EXERCISE OBJECTIVE -> Lines containing the word "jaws": say how many there are in the listing, with only the number as the answer.
********************
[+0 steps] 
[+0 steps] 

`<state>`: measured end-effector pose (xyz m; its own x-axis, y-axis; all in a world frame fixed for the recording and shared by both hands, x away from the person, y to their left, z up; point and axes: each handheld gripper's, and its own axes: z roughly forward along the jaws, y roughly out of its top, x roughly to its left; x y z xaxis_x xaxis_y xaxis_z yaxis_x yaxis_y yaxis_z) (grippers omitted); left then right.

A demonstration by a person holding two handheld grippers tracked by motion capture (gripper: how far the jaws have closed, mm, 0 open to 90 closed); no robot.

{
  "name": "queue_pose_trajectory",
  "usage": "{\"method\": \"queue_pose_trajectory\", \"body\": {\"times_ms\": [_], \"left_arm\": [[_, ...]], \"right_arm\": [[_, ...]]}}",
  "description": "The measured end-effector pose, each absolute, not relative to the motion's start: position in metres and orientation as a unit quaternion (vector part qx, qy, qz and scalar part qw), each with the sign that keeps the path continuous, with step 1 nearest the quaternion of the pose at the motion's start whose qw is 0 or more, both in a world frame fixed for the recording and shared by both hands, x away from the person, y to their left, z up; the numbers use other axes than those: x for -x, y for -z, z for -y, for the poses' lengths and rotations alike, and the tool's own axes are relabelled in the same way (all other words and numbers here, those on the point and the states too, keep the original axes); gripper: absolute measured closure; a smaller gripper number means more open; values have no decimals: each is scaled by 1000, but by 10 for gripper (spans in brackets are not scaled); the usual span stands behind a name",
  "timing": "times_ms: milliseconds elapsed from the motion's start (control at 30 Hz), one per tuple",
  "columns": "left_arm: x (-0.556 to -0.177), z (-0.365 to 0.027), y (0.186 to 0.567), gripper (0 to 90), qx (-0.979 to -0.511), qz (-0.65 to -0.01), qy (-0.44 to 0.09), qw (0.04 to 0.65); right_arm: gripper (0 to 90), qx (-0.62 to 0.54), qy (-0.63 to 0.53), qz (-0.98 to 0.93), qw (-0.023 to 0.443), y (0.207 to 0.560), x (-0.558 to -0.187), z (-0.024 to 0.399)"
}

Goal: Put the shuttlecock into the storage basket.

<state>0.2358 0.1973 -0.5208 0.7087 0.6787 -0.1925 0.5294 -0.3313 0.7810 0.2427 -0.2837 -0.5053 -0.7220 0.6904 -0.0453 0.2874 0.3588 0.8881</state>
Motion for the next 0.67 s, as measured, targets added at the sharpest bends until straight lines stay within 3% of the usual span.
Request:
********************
SOLUTION TO THIS PROBLEM -> 2